Да против кого – понимаешь ли сам? Такая закружливая чёртова обстановка: против кого? Ну, определились ленинцы, – но не одни ж они. А советские всех оттенков? а все армейские комитетчики да услужники при них? Ведь они всё больше завихривают и солдат. Неразуменных, одураченных, уже чуть не миллионы, – они кто? они тоже клонятся во враги? Ребята вы наши, ребята…
Как это страшно сползло! Сползает.
Круговой Обман – вот какой враг.
А – как через него прорваться? Такого – в жизни не приходилось. Таких способов мы не знаем.
Нужна речь – как меч.
Сбор трёхсот боевых фронтовых офицеров, делегатами от офицерских тысяч, в сегодняшней безвластной, разбродной, стиснутой обстановке – это событие. И задумано так, что съездом не кончится. Будет учреждён Всероссийский Союз Офицеров, – все создают союзы, почему же не нам? Офицерство ободрится и сомкнётся.
А здесь, при Ставке, останется Главный комитет. (В него – попасть.) Он будет – как бы Ставка при Ставке.
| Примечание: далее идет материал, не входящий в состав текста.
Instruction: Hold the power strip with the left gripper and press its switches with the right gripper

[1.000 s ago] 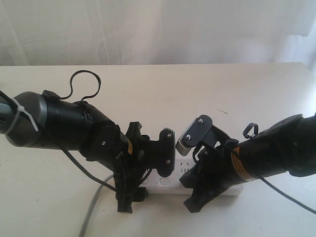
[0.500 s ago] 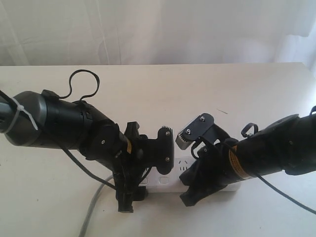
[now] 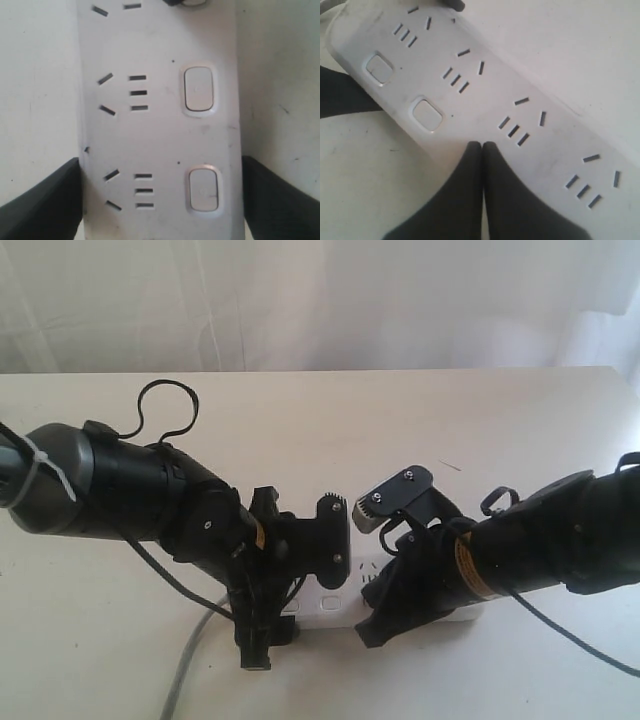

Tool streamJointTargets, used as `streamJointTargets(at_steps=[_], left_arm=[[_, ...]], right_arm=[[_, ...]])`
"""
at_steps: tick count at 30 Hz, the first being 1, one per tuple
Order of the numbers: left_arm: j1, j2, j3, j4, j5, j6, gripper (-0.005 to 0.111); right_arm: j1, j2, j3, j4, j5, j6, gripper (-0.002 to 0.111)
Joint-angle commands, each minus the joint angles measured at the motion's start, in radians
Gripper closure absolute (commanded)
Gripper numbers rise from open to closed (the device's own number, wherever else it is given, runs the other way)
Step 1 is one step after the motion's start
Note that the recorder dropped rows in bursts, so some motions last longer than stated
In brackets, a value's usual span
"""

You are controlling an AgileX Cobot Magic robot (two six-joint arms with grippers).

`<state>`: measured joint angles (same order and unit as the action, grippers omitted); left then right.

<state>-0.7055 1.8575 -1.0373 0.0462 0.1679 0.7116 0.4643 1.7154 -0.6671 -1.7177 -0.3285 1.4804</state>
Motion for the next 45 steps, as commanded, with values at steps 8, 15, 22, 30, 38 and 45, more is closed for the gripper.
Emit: streamJointTargets(at_steps=[8,15,22,30,38,45], left_arm=[[-0.018,0.052,0.035,0.003,0.134,0.026,0.107],[-0.018,0.052,0.035,0.003,0.143,0.028,0.107],[-0.018,0.052,0.035,0.003,0.147,0.028,0.107],[-0.018,0.052,0.035,0.003,0.159,0.032,0.107],[-0.018,0.052,0.035,0.003,0.158,0.032,0.107],[-0.018,0.052,0.035,0.003,0.158,0.032,0.107]], right_arm=[[0.058,0.055,0.011,-0.027,0.19,0.008,0.108],[0.058,-0.143,0.013,-0.027,0.192,0.004,0.108],[0.058,-0.24,0.078,-0.027,0.21,0.004,0.108],[0.058,-0.24,0.133,-0.027,0.222,0.082,0.108],[0.058,-0.214,0.133,-0.027,0.22,0.15,0.108],[0.058,-0.148,0.133,-0.027,0.22,0.168,0.108]])
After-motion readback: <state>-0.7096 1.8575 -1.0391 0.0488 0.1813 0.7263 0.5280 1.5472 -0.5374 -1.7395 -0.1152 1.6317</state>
Вторая Ставка – но свободна от прямой служебной субординации Штаба. Свободней в движениях. Но – в помощь Верховному.
Или – Вождю? Где б – этот вождь? Как жаждется открытый чей-то клич! Но ни один большой генерал не решается, все спутаны.
Такая проклятая обстановка, что спутывает всех.
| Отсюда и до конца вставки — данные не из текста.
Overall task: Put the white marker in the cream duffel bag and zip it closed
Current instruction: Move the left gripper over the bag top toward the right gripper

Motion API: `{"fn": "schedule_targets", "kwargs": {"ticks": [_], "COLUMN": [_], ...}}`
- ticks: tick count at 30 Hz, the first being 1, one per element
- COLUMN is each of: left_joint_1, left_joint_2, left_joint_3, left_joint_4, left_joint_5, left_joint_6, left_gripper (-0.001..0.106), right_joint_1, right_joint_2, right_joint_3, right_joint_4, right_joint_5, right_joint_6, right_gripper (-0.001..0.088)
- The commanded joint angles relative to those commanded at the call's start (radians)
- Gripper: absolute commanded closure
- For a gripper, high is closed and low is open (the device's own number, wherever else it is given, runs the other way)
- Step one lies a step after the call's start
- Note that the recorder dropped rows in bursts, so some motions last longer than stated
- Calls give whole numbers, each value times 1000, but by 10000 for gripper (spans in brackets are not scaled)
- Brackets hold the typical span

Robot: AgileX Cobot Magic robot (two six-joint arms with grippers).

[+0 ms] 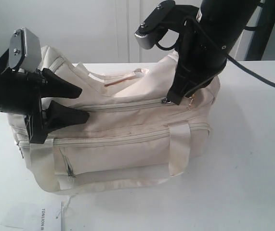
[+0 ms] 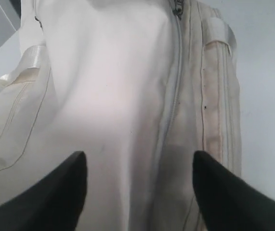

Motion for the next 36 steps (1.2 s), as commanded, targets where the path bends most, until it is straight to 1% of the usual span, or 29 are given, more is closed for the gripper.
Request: {"fn": "schedule_targets", "kwargs": {"ticks": [4, 6, 7, 8, 9, 10, 11, 12, 14, 15, 16, 18, 19, 20, 22, 29, 30, 32, 34, 36], "left_joint_1": [0, -8, -31, -51, -97, -123, -174, -196, -267, -291, -321, -343, -346, -346, -346, -346, -346, -346, -346, -346], "left_joint_2": [-89, -115, -107, -98, -79, -66, -34, -14, 58, 76, 105, 143, 160, 182, 208, 248, 252, 254, 256, 256], "left_joint_3": [-2, -26, -45, -55, -72, -80, -89, -96, -135, -150, -166, -193, -205, -222, -244, -251, -251, -251, -251, -251], "left_joint_4": [-4, -28, -32, -32, -29, -29, -29, -29, -33, -33, -33, -35, -39, -44, -42, -44, -44, -42, -32, -6], "left_joint_5": [47, 121, 135, 123, 77, 34, -45, -60, -83, -116, -180, -230, -226, -192, -187, -203, -207, -212, -216, -216], "left_joint_6": [10, 3, -5, -7, -7, -7, -7, -7, -7, -9, -9, -9, -9, -9, -13, -23, -23, -23, -23, -23], "left_gripper": [303, 303, 303, 303, 303, 303, 303, 303, 303, 303, 305, 328, 345, 354, 354, 363, 388, 477, 616, 795], "right_joint_1": [0, 0, 0, 0, 0, 0, 0, 0, 0, 0, 0, 0, 0, 0, 0, 0, 0, 0, 0, 0], "right_joint_2": [0, 2, 2, 2, 2, 2, 2, 2, 2, 0, -2, -1, -1, -1, -1, -1, -1, -1, -1, -1], "right_joint_3": [17, 24, 29, 32, 40, 44, 50, 50, 50, 50, 50, 50, 50, 50, 50, 50, 50, 50, 50, 50], "right_joint_4": [0, 11, 16, 18, 21, 21, 21, 21, 21, 21, 21, 21, 21, 21, 21, 21, 21, 21, 21, 21], "right_joint_5": [0, 0, -8, -18, -40, -49, -61, -61, -65, -64, -64, -56, -58, -58, -58, -61, -61, -61, -64, -68], "right_joint_6": [-9, -9, -9, -9, -11, -13, -15, -15, -15, -15, -15, -15, -15, -15, -15, -17, -17, -17, -17, -17], "right_gripper": [868, 868, 868, 868, 868, 868, 868, 868, 868, 868, 868, 868, 868, 868, 868, 868, 868, 868, 868, 868]}}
Сегодня вернулся из Петрограда Алексеев. Непроницаемый. Он будет открывать съезд. И направит его.
А – как направит? В первомартовские дни, теперь уже видно, сыграл Алексеев жалкую роль.
Уже шёл по аллейкам Вала – и вот вышел на самый восточный край его, к откосу. Крутой откос, уже в молодой траве, пересеченный наискось гравийной пешеходкой – вниз, к пристани. Зелёный откос, отрублен до самой набережной.
На Валу – малолюдно, день. Тут, на обрыве, отъединённая свободная скамья: уже прошло большое наводнение, жители отлюбовались.
Сел.
Так примётан военный глаз, уже ничего не поделать, не то видит, что всё – высота, красота, обзор, но на всякое урочище, на всякий выгиб рельефа – невольный первый взгляд: а как здесь атаковать? И сразу же второй: а как обороняться?
Так и на эту круть. Брать её, да через Днепр – о-о-ох, трудно. Разве зимой.
Две баржи у дебаркадеров. Да одну тянет пароходик, вверх.
Уже спадает наводнение, а далеко ещё не вошло в берега. Полно идут серо-синие воды.
А за Днепром заливные луга – на пять вёрст в глубину, широко-о.
А за ровенью поймы – кожевенный заводик. И другой. Деревня. Ещё деревня. И – леса.
Что за радость – обширного взгляда с горы. На реку, на пойму, на даль. Как будто возносишься над своей жизнью.
Вот так бы похорониться: на крутом берегу русской реки, против широченной поймы. И – на берегу западном, чтобы ноги к реке и с малым уклоном – как будто и лёжа всегда видеть и водную ширь, и восходы солнца за ней.
Небо сейчас не голубое, а в белесоватой позолоте. И кое-где – лёгкий начёс волосяных облачков. Не движутся.
Видишь – так много России сразу, как не бывает повседневно.
Если взять чуть левей, восток-северо-восток, и перевалить через леса, взлететь и дальше – расстелется сперва Смоленская. Потом Московская. Потом Владимирская. А там – и наша Костромская. Всего-то – вёрст семьсот, куда покороче фронта. Недалеко.